State how many lines in the records below contain the word "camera". Nothing else is needed.

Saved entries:
• • •

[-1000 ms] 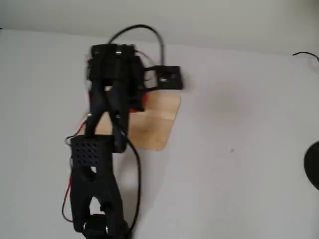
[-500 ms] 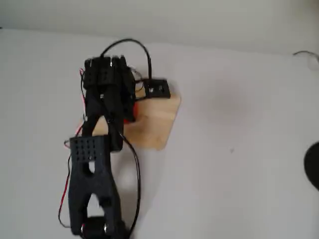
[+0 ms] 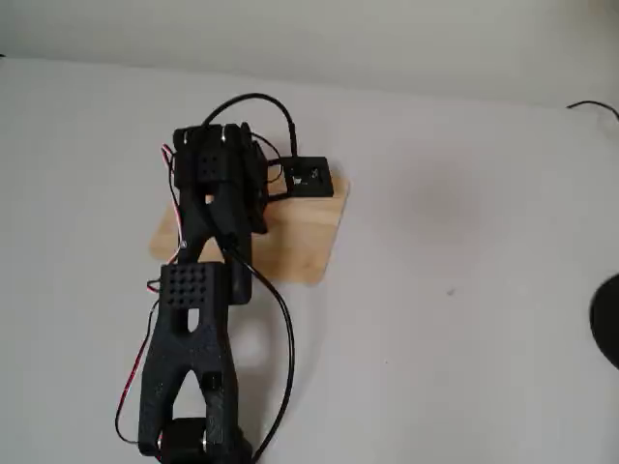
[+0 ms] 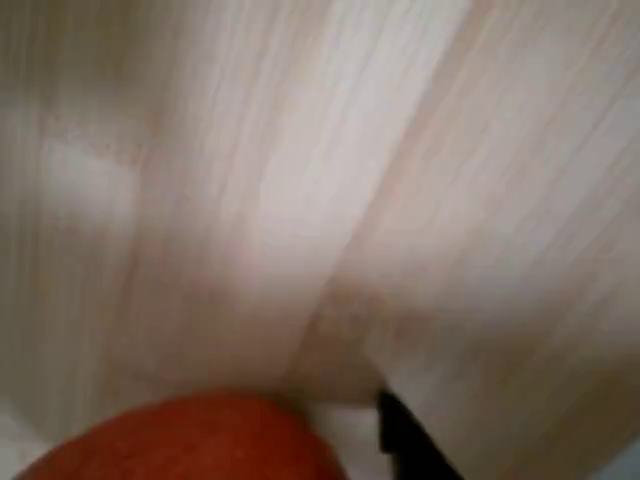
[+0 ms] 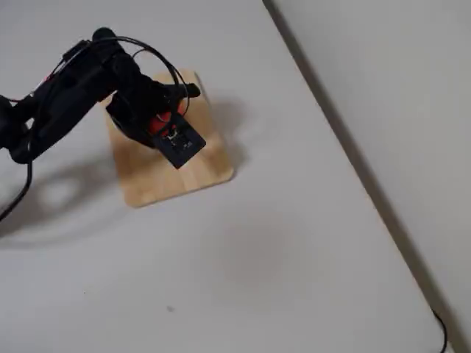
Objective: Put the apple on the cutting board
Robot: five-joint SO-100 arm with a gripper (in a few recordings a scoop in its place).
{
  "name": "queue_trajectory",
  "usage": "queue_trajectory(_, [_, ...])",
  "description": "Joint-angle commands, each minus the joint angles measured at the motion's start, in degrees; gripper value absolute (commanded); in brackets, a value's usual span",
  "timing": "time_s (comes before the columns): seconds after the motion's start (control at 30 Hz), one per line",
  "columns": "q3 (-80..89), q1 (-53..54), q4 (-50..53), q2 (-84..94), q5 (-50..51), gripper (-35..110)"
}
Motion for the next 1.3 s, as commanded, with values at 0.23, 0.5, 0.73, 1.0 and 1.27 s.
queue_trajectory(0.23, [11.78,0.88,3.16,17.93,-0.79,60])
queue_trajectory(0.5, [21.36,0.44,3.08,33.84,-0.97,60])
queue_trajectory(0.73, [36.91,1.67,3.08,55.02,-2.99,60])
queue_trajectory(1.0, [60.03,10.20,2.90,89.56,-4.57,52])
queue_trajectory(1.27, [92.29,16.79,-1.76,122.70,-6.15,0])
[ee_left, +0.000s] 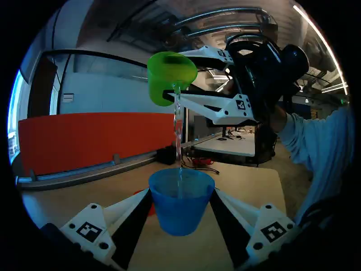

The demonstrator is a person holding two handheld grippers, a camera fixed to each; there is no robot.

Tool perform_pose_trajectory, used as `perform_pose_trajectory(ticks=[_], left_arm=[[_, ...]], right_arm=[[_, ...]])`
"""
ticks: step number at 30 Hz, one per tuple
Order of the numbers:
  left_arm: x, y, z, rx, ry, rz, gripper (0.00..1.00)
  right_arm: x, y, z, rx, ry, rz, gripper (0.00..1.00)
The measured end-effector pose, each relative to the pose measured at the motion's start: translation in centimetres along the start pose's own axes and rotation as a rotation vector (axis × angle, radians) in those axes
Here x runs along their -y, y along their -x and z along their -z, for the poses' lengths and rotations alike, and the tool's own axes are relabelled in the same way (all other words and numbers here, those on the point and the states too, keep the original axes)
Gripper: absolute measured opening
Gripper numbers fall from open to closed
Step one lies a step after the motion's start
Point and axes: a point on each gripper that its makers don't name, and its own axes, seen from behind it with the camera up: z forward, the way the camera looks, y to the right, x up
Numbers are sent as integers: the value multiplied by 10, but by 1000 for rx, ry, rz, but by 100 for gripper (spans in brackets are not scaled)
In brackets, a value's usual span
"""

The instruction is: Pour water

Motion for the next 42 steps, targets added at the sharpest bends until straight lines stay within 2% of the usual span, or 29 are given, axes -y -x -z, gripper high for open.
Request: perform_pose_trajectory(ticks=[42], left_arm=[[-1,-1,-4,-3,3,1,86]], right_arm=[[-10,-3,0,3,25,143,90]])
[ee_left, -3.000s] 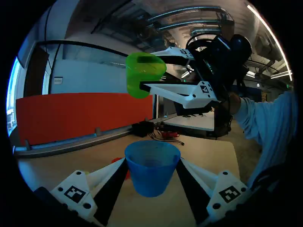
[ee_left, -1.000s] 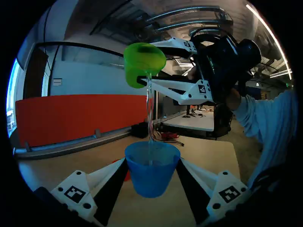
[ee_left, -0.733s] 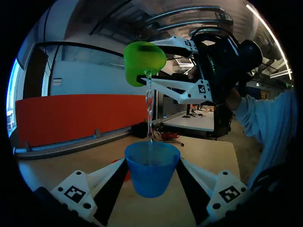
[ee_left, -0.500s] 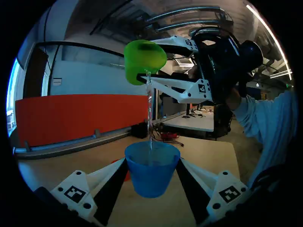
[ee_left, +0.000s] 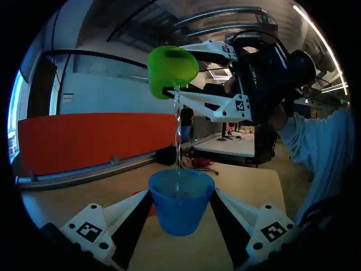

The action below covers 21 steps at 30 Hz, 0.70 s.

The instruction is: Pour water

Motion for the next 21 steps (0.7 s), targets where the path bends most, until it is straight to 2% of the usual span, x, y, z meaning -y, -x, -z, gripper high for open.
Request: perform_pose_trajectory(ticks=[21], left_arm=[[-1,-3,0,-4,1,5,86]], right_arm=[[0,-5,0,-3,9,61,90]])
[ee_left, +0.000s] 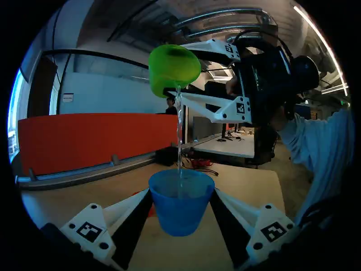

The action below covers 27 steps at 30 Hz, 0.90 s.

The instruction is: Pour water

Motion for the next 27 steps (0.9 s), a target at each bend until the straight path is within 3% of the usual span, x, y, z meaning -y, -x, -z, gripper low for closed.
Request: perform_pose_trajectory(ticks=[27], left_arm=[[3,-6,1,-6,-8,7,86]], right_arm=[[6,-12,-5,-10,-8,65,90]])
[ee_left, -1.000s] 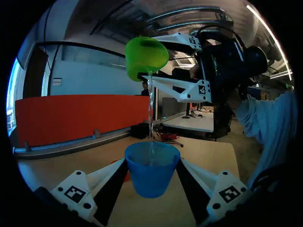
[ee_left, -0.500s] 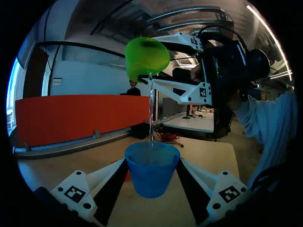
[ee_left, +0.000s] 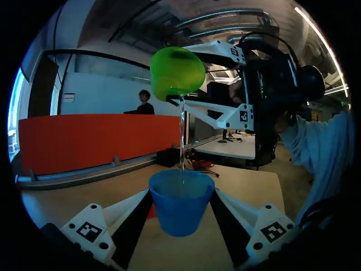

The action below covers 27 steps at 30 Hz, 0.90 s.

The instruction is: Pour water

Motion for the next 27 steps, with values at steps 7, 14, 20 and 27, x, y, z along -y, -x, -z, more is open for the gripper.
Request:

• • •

**Finished task**:
2